This book has so many layers to it, with such complex, flawed characters and complicated situations, and I loved all of it.
The situation with Peyton’s betrayal is forefront in this story, and I liked how things weren’t brushed under the rug easily. People took sides, true feelings were expressed - sometimes harshly, and most importantly, Peyton was truly remorseful and didn’t demand forgiveness. I like how progress was made towards Claire and Peyton having a cordial relationship, and that it took to the whole book to get there. So often situations with such deep hurts are resolved too easily, and I am so glad Ms. Beck allowed Claire to have her feelings and express her emotions, and had her do so in a mature way.
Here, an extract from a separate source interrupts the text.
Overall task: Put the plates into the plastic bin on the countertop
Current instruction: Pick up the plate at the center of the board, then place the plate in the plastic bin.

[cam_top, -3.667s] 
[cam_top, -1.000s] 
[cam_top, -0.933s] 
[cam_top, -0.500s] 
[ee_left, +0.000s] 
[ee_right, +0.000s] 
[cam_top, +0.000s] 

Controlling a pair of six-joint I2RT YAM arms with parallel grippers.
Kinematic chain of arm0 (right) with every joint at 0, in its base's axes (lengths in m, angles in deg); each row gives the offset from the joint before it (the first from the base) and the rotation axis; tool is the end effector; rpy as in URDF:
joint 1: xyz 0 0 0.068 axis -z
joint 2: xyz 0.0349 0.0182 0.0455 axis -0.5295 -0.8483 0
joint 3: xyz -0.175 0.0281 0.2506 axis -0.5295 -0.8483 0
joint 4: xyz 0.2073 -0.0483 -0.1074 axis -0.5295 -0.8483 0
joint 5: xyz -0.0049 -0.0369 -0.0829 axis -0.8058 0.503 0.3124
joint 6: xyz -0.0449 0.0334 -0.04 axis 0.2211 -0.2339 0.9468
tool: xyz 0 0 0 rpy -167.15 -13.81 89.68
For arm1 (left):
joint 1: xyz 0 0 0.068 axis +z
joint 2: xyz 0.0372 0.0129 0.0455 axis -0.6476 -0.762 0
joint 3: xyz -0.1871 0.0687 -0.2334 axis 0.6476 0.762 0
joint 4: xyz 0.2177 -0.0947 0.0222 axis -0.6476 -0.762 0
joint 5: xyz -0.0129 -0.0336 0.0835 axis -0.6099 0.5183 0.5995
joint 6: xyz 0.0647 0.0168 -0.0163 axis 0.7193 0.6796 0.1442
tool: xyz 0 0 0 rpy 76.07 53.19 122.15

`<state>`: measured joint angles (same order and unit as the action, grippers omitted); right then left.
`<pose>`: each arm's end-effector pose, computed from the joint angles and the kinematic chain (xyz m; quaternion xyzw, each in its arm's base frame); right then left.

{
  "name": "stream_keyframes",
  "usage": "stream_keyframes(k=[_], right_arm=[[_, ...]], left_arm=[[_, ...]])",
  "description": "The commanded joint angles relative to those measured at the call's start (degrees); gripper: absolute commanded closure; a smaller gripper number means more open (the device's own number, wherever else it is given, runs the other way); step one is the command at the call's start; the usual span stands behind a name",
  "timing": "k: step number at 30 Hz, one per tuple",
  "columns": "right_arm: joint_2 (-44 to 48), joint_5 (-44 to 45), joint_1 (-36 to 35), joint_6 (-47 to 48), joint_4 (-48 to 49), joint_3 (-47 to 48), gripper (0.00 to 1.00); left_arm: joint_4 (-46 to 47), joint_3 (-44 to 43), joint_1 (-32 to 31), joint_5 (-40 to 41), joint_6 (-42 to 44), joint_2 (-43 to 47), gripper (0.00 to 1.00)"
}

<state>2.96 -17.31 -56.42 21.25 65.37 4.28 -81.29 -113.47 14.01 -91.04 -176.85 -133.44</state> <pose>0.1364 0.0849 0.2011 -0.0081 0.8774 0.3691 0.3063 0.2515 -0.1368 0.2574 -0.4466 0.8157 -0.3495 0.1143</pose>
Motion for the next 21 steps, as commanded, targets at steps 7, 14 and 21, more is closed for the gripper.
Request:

Then we have Claire and Logan’s relationship, which at times seemed very one-sided and manipulative. Logan is not a perfect hero. But his heart was in the right place, so I found it hard to hold many of his actions against him. His intentions were pure, but his methods were frequently ill advised. Still, the mea culpa email he sent Claire at the end totally had me swooning. I love a heroine who tells the hero what she wants and is willing to walk away when he can’t give her what she deserves. I love a hero even more who then realizes what he’s lost and isn’t afraid to say “I was wrong.”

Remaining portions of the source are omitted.